*** Listed entries Section Begins ***
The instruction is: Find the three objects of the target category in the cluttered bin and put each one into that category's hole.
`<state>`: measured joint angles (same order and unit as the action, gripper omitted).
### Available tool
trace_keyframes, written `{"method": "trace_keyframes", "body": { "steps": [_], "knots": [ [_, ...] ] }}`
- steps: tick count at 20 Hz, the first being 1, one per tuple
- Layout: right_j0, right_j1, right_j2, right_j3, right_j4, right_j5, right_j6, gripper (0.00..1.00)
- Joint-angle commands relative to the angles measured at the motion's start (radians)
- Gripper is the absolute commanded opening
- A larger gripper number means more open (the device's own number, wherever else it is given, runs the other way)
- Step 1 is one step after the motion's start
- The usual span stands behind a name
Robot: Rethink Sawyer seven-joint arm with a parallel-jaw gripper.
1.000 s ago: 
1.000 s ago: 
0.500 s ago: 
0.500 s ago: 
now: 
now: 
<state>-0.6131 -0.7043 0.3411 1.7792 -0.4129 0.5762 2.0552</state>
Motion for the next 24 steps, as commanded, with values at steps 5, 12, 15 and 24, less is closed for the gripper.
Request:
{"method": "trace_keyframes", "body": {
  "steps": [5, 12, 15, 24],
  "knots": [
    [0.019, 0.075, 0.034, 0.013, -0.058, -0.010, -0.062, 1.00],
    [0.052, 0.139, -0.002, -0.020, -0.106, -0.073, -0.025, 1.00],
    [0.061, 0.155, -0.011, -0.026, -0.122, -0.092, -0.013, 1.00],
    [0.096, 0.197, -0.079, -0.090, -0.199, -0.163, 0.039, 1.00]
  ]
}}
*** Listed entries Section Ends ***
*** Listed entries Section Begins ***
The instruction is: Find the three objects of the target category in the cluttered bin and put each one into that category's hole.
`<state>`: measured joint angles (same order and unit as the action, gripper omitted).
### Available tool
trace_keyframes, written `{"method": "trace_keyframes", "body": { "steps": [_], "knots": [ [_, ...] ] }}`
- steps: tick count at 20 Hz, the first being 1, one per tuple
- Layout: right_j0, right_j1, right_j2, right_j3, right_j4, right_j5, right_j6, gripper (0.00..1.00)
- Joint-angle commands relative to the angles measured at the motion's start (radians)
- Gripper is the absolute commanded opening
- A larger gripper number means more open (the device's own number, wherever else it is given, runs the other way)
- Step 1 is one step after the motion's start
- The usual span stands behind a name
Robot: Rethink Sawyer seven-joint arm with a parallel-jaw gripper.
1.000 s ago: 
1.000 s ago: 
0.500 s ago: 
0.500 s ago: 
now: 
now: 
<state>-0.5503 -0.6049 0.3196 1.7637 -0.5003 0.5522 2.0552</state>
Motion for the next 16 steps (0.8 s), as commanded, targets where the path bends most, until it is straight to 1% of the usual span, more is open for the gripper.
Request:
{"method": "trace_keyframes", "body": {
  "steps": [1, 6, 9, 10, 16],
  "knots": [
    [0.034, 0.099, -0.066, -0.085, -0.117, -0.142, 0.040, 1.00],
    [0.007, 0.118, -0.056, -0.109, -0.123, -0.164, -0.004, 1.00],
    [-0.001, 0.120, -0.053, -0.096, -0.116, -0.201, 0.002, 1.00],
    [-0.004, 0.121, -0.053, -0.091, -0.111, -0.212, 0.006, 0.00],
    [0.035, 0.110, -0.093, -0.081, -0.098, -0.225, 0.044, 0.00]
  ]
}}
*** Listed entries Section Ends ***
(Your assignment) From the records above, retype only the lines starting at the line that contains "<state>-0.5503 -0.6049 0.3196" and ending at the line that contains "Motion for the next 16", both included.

(Solved exercise)
<state>-0.5503 -0.6049 0.3196 1.7637 -0.5003 0.5522 2.0552</state>
Motion for the next 16 steps (0.8 s), as commanded, targets where the path bends most, until it is straight to 1% of the usual span, more is open for the gripper.

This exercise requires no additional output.